Start of Block
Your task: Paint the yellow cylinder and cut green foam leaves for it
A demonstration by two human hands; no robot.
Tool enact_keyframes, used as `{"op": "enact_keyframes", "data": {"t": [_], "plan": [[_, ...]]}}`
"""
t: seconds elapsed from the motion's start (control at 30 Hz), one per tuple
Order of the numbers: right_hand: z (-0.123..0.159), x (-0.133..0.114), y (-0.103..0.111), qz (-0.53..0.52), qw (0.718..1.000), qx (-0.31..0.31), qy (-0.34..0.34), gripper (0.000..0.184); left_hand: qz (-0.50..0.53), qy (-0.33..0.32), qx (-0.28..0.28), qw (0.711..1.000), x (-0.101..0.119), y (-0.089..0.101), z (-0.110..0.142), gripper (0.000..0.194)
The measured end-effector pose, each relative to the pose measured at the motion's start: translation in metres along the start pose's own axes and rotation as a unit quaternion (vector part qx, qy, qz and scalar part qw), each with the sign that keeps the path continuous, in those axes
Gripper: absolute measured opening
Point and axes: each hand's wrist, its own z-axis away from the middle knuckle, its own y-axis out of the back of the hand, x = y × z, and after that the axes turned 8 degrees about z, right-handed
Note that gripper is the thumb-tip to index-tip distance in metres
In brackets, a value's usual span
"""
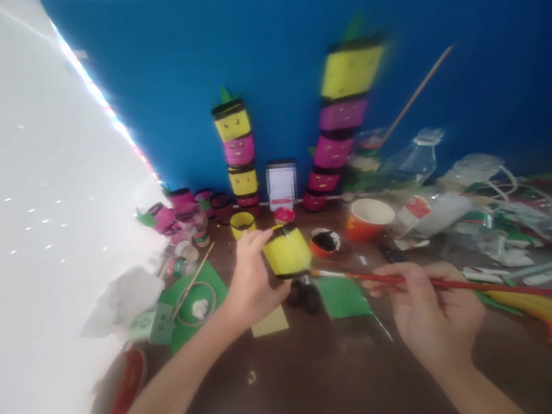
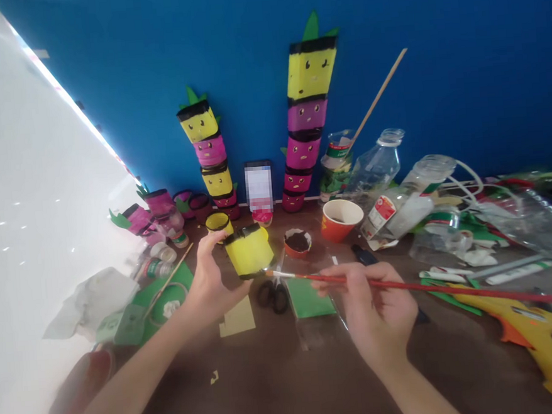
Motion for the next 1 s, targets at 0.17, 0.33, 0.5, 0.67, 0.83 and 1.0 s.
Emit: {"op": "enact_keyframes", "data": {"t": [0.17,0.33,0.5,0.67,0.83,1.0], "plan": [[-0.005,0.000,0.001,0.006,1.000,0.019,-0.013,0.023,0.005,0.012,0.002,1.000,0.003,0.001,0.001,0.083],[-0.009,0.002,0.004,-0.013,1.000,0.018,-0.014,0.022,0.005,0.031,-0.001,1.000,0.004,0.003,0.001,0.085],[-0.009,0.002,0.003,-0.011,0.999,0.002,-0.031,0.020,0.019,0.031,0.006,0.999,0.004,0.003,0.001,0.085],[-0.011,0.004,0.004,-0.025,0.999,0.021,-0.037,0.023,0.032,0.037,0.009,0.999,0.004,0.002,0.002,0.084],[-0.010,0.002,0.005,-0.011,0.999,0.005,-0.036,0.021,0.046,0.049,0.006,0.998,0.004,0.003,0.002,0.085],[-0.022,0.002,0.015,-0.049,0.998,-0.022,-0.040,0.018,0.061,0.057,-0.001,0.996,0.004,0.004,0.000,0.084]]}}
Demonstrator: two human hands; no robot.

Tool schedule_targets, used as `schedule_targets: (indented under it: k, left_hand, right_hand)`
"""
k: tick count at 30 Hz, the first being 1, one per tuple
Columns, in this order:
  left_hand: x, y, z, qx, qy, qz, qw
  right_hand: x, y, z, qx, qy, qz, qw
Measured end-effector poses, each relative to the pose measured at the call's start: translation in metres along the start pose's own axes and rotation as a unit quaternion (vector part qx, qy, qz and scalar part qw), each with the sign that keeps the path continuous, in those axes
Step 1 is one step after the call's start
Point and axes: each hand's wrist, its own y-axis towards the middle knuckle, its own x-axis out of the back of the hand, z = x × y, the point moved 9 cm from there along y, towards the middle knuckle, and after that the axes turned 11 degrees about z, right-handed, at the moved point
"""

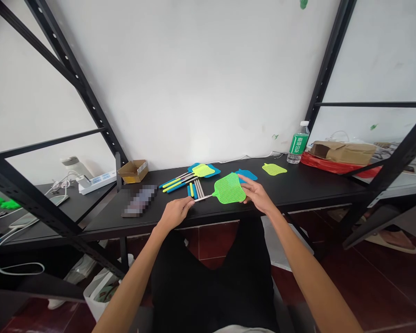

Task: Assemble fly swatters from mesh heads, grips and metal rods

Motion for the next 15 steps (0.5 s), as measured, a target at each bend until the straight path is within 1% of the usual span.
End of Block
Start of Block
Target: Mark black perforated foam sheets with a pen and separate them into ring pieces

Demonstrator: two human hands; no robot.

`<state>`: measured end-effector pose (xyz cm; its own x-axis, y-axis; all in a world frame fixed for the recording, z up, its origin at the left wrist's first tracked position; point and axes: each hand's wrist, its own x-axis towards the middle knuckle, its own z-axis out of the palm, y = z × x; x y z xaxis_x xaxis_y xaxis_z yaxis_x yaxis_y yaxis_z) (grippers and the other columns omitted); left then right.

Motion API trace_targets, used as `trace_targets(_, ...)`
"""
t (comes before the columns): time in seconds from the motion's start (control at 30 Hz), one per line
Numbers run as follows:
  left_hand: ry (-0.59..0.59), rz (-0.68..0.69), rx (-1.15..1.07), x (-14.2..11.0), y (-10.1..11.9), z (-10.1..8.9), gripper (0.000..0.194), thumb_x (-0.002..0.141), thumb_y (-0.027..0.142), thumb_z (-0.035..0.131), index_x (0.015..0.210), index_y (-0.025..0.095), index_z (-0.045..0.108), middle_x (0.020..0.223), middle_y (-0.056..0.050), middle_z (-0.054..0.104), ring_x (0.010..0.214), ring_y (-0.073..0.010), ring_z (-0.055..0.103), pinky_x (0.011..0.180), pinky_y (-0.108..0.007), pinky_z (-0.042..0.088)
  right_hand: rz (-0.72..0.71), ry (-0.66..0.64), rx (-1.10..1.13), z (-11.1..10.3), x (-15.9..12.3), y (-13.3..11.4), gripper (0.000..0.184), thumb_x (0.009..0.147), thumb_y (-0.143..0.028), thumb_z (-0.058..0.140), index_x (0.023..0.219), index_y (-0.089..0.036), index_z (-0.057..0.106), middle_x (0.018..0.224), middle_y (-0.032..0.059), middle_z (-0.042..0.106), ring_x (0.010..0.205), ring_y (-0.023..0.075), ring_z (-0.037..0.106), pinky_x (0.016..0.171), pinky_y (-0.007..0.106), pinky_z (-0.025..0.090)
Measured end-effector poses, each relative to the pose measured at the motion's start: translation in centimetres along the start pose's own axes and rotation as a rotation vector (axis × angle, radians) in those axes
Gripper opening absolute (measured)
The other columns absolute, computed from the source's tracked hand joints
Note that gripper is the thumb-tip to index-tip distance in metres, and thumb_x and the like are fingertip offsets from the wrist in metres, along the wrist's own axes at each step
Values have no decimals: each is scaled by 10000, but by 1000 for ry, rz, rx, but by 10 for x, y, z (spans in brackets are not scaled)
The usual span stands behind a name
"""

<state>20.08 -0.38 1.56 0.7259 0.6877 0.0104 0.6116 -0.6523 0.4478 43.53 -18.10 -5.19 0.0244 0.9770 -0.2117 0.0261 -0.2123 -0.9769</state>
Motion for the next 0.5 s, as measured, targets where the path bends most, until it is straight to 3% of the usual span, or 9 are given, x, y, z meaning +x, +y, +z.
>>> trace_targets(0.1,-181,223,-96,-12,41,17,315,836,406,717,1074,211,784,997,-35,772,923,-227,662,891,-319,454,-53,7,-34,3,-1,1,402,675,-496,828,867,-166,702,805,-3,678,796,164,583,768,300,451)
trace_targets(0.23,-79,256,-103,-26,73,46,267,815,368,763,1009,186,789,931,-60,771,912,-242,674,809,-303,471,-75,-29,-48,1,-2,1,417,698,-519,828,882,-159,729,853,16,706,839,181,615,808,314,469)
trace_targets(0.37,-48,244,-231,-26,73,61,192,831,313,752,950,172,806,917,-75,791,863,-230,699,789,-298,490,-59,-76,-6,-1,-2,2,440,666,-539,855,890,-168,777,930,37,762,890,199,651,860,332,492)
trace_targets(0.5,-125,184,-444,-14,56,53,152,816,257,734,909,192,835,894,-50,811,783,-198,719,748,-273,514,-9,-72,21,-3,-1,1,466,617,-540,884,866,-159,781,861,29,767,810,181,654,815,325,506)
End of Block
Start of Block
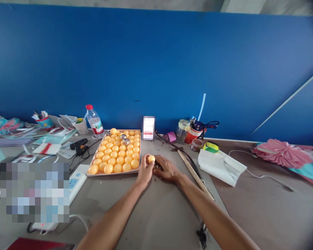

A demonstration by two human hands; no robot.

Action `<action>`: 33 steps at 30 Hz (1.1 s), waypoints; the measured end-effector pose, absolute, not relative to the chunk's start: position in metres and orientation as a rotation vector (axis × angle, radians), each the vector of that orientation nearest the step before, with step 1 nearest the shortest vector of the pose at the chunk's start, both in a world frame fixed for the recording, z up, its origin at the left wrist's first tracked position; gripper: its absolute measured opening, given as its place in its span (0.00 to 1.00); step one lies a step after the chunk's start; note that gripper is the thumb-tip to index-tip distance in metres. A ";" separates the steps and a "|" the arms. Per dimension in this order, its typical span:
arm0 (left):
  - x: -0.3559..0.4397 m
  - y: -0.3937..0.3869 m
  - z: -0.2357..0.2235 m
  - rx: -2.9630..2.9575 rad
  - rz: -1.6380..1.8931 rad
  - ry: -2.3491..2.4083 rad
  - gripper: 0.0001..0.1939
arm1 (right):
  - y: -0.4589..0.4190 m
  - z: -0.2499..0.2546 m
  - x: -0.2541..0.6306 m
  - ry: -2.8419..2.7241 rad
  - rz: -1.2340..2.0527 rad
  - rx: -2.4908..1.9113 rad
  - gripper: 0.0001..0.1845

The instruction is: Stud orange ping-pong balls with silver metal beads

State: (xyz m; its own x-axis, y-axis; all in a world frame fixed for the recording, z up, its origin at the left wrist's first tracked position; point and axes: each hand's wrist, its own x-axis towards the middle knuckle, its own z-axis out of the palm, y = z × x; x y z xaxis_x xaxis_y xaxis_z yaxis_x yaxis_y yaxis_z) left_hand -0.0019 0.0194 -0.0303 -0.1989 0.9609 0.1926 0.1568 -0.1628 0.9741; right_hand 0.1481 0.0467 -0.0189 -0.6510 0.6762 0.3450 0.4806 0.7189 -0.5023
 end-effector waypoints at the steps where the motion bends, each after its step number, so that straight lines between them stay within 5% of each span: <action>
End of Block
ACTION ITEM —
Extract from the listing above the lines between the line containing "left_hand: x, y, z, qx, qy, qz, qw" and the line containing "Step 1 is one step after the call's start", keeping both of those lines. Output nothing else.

SOLUTION TO THE PROBLEM —
  left_hand: x, y, z, qx, qy, qz, qw
  right_hand: x, y, z, qx, qy, qz, qw
Measured end-effector poses, each relative to the pose measured at the call's start: translation in metres along the start pose's own axes and rotation as a unit quaternion (vector part qx, qy, qz and scalar part qw), each with the sign that keeps the path continuous, in those axes
Step 1 is one step after the call's start

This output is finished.